Your task: Beginning with the first line of the data below, extract each line up to and including the one containing "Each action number". Copy them exactly and add nothing.

The input: Begin

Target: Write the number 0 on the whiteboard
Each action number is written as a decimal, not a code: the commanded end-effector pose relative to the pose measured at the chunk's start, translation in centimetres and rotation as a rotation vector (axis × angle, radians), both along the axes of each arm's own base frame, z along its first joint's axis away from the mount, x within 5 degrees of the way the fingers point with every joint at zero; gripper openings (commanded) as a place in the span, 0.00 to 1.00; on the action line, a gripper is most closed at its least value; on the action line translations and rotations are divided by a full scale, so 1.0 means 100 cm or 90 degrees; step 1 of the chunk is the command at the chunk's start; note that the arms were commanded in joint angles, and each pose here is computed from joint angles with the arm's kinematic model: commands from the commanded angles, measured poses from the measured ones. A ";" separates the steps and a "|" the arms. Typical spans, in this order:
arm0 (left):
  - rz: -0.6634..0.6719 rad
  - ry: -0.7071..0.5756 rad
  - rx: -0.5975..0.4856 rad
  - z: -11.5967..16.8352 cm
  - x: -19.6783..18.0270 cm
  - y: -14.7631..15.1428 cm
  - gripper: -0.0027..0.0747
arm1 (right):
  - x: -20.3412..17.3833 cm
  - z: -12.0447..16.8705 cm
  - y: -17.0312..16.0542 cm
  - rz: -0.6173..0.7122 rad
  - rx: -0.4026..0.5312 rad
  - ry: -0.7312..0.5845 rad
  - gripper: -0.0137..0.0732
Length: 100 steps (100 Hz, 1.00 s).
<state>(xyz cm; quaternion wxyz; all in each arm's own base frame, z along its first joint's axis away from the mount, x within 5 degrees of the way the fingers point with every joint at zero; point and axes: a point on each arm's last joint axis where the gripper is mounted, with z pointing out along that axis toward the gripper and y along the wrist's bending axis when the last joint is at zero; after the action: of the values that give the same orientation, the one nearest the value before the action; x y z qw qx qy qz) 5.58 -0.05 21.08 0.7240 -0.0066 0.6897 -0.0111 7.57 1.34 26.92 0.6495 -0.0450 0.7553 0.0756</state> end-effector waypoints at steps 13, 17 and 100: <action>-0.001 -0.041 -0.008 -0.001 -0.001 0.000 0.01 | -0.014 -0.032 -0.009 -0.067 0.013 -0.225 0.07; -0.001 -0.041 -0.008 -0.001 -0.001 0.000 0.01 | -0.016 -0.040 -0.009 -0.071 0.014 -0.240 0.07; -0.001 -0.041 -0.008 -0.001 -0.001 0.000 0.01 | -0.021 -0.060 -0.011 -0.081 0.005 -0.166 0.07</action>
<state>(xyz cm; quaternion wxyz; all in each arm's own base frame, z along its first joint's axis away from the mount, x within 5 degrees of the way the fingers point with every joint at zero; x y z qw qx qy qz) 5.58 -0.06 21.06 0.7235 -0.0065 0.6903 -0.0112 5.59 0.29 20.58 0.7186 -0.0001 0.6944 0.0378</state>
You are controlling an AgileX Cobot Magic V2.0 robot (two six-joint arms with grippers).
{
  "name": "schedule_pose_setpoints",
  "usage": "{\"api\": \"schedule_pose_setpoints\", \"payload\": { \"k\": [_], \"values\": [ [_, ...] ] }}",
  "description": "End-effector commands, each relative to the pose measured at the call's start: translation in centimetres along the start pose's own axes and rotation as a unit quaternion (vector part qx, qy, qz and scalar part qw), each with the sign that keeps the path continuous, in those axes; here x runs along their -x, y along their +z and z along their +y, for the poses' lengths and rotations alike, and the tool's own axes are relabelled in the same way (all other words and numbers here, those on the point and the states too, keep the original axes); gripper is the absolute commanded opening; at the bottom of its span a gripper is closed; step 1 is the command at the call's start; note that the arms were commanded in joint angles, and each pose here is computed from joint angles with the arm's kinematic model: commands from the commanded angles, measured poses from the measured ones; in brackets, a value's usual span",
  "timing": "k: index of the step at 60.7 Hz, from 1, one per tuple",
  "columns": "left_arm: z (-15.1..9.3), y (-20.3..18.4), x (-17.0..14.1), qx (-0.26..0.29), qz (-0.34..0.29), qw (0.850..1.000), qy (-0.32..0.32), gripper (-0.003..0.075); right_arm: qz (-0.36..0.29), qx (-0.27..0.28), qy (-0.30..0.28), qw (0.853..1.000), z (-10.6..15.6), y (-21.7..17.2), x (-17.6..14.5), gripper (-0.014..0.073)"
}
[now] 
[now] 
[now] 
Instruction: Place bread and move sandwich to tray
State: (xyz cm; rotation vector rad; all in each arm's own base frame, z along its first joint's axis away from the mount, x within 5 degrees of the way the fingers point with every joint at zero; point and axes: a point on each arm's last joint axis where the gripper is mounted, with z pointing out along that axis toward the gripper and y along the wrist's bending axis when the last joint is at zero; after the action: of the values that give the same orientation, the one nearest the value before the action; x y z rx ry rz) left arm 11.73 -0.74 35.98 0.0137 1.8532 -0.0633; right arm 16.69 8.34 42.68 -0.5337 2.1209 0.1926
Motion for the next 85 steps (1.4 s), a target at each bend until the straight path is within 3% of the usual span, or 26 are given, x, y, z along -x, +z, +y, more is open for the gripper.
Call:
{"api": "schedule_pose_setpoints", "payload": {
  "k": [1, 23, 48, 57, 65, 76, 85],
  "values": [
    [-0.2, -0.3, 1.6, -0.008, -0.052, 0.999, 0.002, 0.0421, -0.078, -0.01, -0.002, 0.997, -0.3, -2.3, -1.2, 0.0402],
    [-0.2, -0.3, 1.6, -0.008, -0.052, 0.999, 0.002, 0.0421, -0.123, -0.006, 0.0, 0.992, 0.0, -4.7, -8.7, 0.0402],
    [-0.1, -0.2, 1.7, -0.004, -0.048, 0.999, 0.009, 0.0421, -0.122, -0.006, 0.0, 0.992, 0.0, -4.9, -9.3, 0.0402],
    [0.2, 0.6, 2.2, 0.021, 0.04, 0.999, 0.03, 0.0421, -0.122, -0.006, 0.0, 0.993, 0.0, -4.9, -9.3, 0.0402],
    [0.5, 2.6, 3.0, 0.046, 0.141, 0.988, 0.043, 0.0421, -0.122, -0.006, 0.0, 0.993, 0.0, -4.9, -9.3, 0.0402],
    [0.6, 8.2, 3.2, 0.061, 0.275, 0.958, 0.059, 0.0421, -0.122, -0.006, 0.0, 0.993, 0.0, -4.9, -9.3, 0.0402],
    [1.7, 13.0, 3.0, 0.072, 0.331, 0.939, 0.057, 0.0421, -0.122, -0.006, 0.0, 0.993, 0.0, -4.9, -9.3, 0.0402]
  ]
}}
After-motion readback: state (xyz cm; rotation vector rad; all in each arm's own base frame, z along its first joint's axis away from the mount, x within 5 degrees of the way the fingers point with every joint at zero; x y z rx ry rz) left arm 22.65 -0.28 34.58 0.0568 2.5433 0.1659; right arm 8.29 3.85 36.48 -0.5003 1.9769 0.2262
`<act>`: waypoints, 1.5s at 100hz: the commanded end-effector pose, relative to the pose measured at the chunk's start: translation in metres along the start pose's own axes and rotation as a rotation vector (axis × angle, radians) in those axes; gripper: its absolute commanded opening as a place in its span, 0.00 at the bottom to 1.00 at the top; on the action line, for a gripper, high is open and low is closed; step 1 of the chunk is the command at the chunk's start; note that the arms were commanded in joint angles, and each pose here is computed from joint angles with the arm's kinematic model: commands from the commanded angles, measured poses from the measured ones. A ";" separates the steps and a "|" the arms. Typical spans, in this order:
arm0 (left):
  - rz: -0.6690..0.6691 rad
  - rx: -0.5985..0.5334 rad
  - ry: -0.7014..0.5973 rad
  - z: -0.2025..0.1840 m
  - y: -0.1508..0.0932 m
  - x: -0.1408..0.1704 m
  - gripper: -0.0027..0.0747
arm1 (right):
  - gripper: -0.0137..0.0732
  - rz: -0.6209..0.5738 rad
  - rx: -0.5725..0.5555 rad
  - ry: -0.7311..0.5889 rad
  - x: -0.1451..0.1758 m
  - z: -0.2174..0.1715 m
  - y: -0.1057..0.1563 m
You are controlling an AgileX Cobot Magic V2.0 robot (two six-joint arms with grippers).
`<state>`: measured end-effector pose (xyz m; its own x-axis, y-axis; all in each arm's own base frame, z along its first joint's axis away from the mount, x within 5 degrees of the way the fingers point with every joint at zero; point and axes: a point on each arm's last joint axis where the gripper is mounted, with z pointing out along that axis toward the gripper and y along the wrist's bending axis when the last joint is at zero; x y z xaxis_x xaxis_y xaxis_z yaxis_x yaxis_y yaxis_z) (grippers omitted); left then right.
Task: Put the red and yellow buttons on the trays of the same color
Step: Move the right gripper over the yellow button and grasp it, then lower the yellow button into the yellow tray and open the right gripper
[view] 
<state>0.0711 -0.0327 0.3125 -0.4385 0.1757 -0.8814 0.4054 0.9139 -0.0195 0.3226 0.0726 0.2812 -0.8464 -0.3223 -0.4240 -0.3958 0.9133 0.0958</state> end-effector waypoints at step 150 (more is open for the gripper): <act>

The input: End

Answer to this problem:
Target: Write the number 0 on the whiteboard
Each action number is written as a decimal, not a code: the commanded end-effector pose relative to the pose measured at the chunk's start, translation in centimetres and rotation as a rotation vector (axis × angle, radians), both along the axes of each arm's own base frame, z along its first joint's axis away from the mount, x within 5 degrees of the way the fingers point with every joint at zero; gripper openings (commanded) as a place in the span, 0.00 to 1.00; on the action line, a gripper is most closed at its least value; on the action line translations and rotations are divided by a full scale, so 1.0 means 100 cm or 90 degrees; step 1 of the chunk is the command at the chunk's start; note that the arms were commanded in joint angles, and each pose here is computed from joint angles with the arm's kinematic model: commands from the commanded angles, measured poses from the measured ones. A ";" separates the steps and a "|" the arms. Typical spans, in this order:

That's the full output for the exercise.